Terzani viene definito come una persona molto risoluta anche se con lati a volte assai controversi dopo aver documentato tutte le vicissitudini di popoli in guerre sanguinose in tutto il sud-est asiatico. Finalmente sembra essere arrivato alla conclusione del suo sogno: vivere l’esperienza della rivoluzione culturale cinese.
Quando la redazione di “Der Spiegel” lo invia per lavorare a Pechino, egli iscrive i propri figli alla scuola cinese. È a questo punto che credo di aver avvertito nei suoi dialoghi che intrattiene nel libro con il figlio Folco che Terzani torna da quell’esperienza cinese molto rattristato al punto di cadere in depressione. Nonostante tutto ciò ho trovato particolarmente affascinanti le descrizioni di vita quotidiana che, nel dialogo con il figlio, fanno assumere a un libro tutto sommato didascalico una forma molto umana del personaggio di Terzani.

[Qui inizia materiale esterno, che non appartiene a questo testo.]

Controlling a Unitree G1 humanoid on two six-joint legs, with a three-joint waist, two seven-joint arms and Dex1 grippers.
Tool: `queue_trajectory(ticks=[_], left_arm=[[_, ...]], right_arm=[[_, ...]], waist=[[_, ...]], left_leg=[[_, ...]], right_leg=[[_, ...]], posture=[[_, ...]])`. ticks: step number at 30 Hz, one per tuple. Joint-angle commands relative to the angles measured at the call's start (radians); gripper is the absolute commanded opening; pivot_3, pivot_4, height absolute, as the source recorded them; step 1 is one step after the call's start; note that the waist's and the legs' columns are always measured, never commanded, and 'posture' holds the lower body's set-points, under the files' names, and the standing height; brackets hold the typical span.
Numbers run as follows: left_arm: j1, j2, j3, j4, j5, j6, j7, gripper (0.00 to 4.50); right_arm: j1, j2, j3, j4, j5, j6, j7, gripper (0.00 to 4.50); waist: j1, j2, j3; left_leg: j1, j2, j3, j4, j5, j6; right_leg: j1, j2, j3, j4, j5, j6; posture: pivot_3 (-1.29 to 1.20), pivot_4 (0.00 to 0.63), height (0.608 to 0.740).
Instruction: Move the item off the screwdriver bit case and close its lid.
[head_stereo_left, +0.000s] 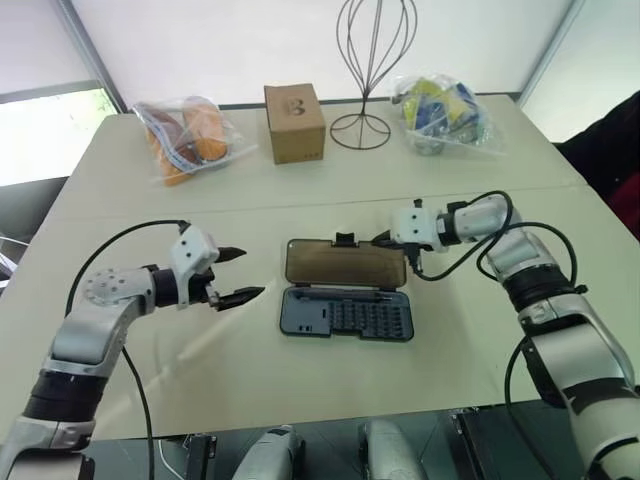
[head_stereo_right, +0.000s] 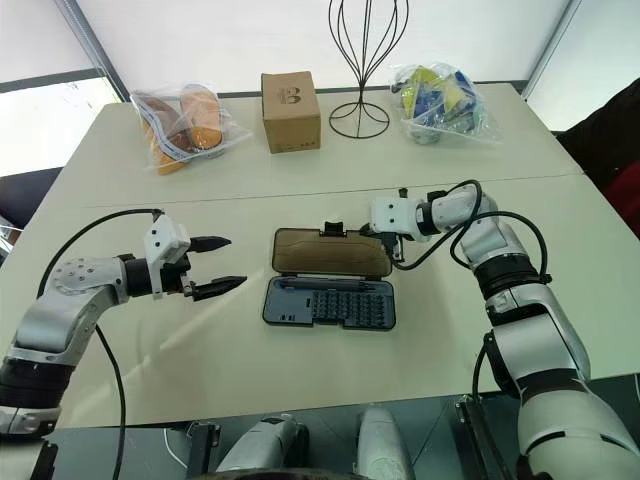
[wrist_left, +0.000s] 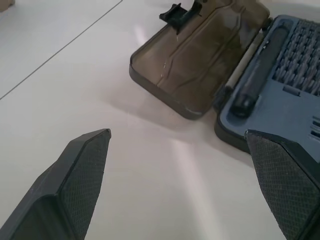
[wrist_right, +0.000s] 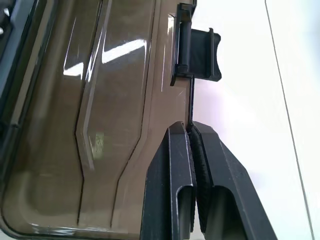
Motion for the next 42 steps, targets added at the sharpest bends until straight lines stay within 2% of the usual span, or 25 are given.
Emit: queue_trajectory(ticks=[1, 11, 14, 17, 21, 25, 28, 31, 34, 38, 42], left_arm=[[0.009, -0.001, 0.033, -0.035, -0.016, 0.001, 0.015, 4.50], [0.012, -0.008, 0.031, -0.031, -0.015, -0.011, 0.043, 4.50], [0.011, -0.015, 0.027, -0.023, -0.009, -0.018, 0.049, 4.50], [0.010, -0.018, 0.026, -0.019, -0.009, -0.020, 0.052, 4.50], [0.014, -0.029, 0.036, -0.019, -0.021, -0.013, 0.063, 4.50], [0.011, -0.077, 0.088, -0.077, -0.132, 0.089, 0.100, 4.50], [0.026, -0.066, 0.067, -0.176, -0.172, 0.152, 0.087, 4.50], [0.039, -0.046, 0.041, -0.248, -0.207, 0.203, 0.059, 3.67], [0.033, 0.008, -0.073, -0.305, -0.166, 0.195, -0.035, 2.17], [-0.012, 0.051, -0.173, -0.272, -0.119, 0.154, -0.141, 0.18], [-0.061, 0.035, -0.242, -0.175, -0.042, 0.081, -0.183, 0.08]], right_arm=[[0.011, 0.008, 0.000, -0.042, 0.009, -0.007, 0.012, 0.05], [0.003, 0.016, 0.008, -0.004, -0.039, -0.004, -0.038, 0.05], [-0.003, 0.018, -0.005, 0.001, -0.030, 0.008, -0.046, 0.92], [-0.003, 0.009, -0.012, -0.022, -0.020, 0.012, -0.040, 2.52], [0.001, -0.020, -0.071, -0.097, 0.003, 0.069, -0.098, 4.36], [0.029, -0.057, -0.201, -0.268, 0.131, 0.320, -0.113, 4.36], [0.105, -0.093, -0.272, -0.423, 0.211, 0.483, -0.113, 4.36], [0.176, -0.106, -0.300, -0.538, 0.244, 0.582, -0.133, 4.50], [0.267, -0.099, -0.305, -0.666, 0.269, 0.681, -0.171, 4.50], [0.303, -0.071, -0.290, -0.731, 0.272, 0.760, -0.236, 4.50], [0.315, -0.060, -0.275, -0.748, 0.269, 0.778, -0.274, 4.50]], waist=[[0.000, 0.000, 0.000], [0.000, 0.000, 0.000], [0.000, 0.000, 0.000], [0.000, 0.000, 0.000], [0.001, 0.000, 0.000], [0.004, 0.001, 0.000], [0.006, 0.000, 0.000], [0.006, 0.000, 0.000], [0.006, 0.000, 0.000], [0.006, 0.001, 0.000], [0.011, 0.001, 0.000]], left_leg=[[0.000, 0.000, 0.000, 0.000, 0.000, 0.000], [0.000, 0.000, 0.000, 0.000, 0.000, 0.000], [0.000, 0.000, 0.000, 0.000, 0.000, 0.000], [0.000, 0.000, 0.000, 0.000, 0.000, 0.000], [0.000, 0.000, 0.000, 0.000, 0.000, 0.000], [-0.001, -0.001, 0.000, 0.001, 0.000, 0.000], [-0.001, 0.000, -0.001, 0.001, 0.000, 0.000], [-0.001, 0.000, -0.001, 0.001, 0.000, 0.000], [-0.001, 0.000, 0.000, 0.001, 0.000, 0.000], [-0.001, 0.000, 0.000, 0.002, 0.000, 0.000], [0.000, 0.000, 0.001, 0.002, 0.000, 0.000]], right_leg=[[0.000, 0.000, 0.000, 0.000, 0.000, 0.000], [0.000, 0.000, 0.000, 0.000, 0.000, 0.000], [0.000, 0.000, 0.000, 0.000, 0.000, 0.000], [0.000, 0.000, 0.000, 0.000, 0.000, 0.000], [0.000, 0.000, 0.000, 0.000, 0.000, 0.000], [0.000, 0.000, 0.000, 0.000, 0.000, 0.000], [0.000, 0.000, 0.000, 0.000, 0.000, 0.000], [0.001, -0.001, 0.000, 0.000, 0.000, 0.000], [0.001, -0.001, 0.001, 0.000, 0.000, 0.000], [0.001, -0.001, 0.001, 0.000, 0.000, 0.000], [0.001, 0.000, 0.001, 0.000, 0.000, 0.000]], posture=[[0.00, 0.150, 0.740], [0.00, 0.150, 0.740], [0.00, 0.150, 0.740], [0.00, 0.150, 0.740], [0.00, 0.150, 0.740], [0.00, 0.150, 0.740], [0.00, 0.150, 0.740], [0.00, 0.150, 0.740], [0.00, 0.150, 0.740], [0.00, 0.150, 0.740], [0.00, 0.150, 0.740]])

Il giornalista Terzani forse già malato e dopo le tante esperienze vissute a contatto delle culture asiatiche tenta anche l’esperienza dell’India. Qui vive momenti nei quali cerca, attraverso rinunce e privazioni, di arrivare a conoscersi più profondamente di quanto non sia mai avvenuto negli anni precedenti; anni nei quali ha sperimentato l’esaltazione di popoli che credevano di cambiare i destini del mondo attraverso guerre, genocidi, stermini e che poi sono stati costretti ad ammettere le loro sconfitte. Questi momenti di vita molto controversi lo hanno portato alla fine a rifugiarsi nella sua Orsigna (paesino sperduto sulla montagna pistoiese) dove in un lunghissimo colloquio col figlio Folco ripercorre tutte le esperienze della sua vita. È alla fine del racconto che, malato e prossimo alla morte, decide di lasciare di se’ questa eredità spirituale, che intravede come la chiusura di un cerchio e come nella vita tutto abbia un principio e anche una fine. Devo ammettere che sotto questo aspetto ho seguito con molta attenzione le sue considerazioni sull’esperienza di vivere una vita piena di ricerca della conoscenza, specialmente di tutto quello che ci circonda, piuttosto che documentarsi sulla cronaca di avvenimenti cruenti.
Questo libro ci vuole incitare ad essere continuamente alla ricerca della verità e di sapere quali siano i veri motivi per cui l’essere umano esiste veramente. Nel corso del tempo, come spiega e sottolinea più volte Terzani, l’uomo è andato aumentare sempre di più i suoi beni materiali, trascurando però la sua crescita spirituale. Infatti come noi siamo destinati alla morte certa un giorno, anche i nostri beni materiali prima o poi andranno perduti.
Terzani negli ultimi momenti che trascorre con il figlio Folco descrive la civiltà urbana come un insieme di manichini che non possiedono più una propria umanità e inoltre ci definisce come persone vestite tutte uguali e che dicono sempre le medesime cose.
Secondo me Terzani aveva ragione riguardante il genere umano, poiché la società in cui viviamo ci sta omologando come esseri prefabbricati, senza che noi ce ne rendiamo veramente conto. Egli tenta di lanciare un messaggio ben chiaro e definito all’umanità: invita tutti a vedere il mondo con i propri occhi e a coglierne la propria essenza e diversità, perché solamente quando l’uomo è a contatto con la natura si può definire un vero uomo.